Analyser l’information
Le document fournit toujours une réponse à la question du sujet. Elle est facile à repérer : c’est « ce que dit le document ». Mais il ne faut pas répéter (paraphraser) le document ; il faut expliciter (éclairer) ce qu’il exprime.
Faire l’étude critique du document
Il faut également expliquer pourquoi l’auteur exprime ce qu’il dit. Connaître l’auteur et le contexte permet de faire ce travail. À cette occasion, la partialité du document peut apparaître. Critiquer le document n’est pas donner votre opinion personnelle, c’est confronter celle du document à une information contradictoire.
Rédiger la réponse
L’étude doit comporter une introduction qui permet de poser le sujet et de présenter le(s) document(s) ; un développement en deux ou trois paragraphes conformes à la consigne ; une conclusion sur le sujet de l’étude, précisant l’intérêt historique du document (histoire) ou les enjeux spatiaux qu’il soulève (géographie).

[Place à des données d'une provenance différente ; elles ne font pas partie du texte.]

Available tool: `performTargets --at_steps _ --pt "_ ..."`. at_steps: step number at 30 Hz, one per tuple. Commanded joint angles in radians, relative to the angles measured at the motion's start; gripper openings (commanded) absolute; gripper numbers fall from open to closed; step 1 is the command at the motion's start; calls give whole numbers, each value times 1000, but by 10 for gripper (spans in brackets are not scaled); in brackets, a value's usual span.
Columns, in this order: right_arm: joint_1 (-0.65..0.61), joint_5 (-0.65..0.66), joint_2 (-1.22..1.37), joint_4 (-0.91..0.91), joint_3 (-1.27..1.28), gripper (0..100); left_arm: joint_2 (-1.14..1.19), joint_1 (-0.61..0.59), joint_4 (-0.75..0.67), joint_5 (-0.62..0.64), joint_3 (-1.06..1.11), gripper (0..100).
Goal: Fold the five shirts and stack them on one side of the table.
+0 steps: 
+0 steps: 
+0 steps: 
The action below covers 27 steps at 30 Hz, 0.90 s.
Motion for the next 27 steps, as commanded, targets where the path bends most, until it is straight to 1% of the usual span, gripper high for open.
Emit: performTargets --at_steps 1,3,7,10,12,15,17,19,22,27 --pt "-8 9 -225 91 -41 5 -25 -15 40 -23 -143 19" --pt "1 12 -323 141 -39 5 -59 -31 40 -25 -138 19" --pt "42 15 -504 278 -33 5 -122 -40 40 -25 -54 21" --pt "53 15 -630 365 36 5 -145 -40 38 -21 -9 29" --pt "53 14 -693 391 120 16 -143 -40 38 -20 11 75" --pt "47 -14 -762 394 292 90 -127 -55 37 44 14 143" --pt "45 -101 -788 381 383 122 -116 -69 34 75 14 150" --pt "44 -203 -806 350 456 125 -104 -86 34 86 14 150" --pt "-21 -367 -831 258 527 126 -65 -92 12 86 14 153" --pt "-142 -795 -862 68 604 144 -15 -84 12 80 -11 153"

10. Comment réaliser un croquis ?

 

Le croquis consiste à représenter un espace en mettant en évidence les enjeux qui le caractérisent. Les sujets de croquis se limitant à une liste officielle de sept possibilités, il est très « rentable » de les apprendre par cœur, une fois que l’on a compris leur logique. Dès lors, la question de la conception du croquis passe au second plan : c’est la réalisation qui peut faire la différence. Aussi, entraînez-vous à faire et à refaire ces croquis au cours de l’année. Le jour du bac, cela vous permettra en outre de dégager du temps pour le reste de l’épreuve.
Dans cet Annabac, vous trouverez dans la partie « Les 7 croquis pouvant donner lieu à des sujets » un corrigé pour chacun d’entre eux, accompagné d’indications méthodologiques guidées et précises qui vous aideront à les réussir au mieux. Vous devez réaliser votre croquis dans l’ordre suivant :

Donner un titre
Reprenez (ou reformulez) le libellé du sujet. Inscrivez-le tout de suite pour ne pas l’oublier. Un croquis sans titre n’est pas signifiant. L’examinateur vous sanctionnera si vous l’oubliez.
Construire la légende
Sur la page fournie, préparez la légende de votre croquis. Prenez le temps d’en faire d’abord un brouillon rapide, pour éviter d’oublier un élément essentiel. Cela vous permettra d’ailleurs de définir l’ordre dans lequel vous dessinerez les différents éléments à faire figurer (par exemple, en numérotant les lignes de votre brouillon).
Réaliser le croquis
Respectez les conventions graphiques rappelées dans tous les manuels. Commencez par les fonds de couleur ; placez ensuite les symboles ponctuels et linéaires. Écrivez les intitulés à l’horizontale, en lettres d’imprimerie. N’utilisez pas de feutres (ils percent le papier).

► Les critères de l’évaluation des croquis

 

• Pertinence des informations représentées par rapport au sujet : sélection, hiérarchisation des informations, validité des localisations et de la nomenclature.

 

• Organisation de la légende et pertinence du choix des figurés.

 

• Qualité de la réalisation et lisibilité du croquis.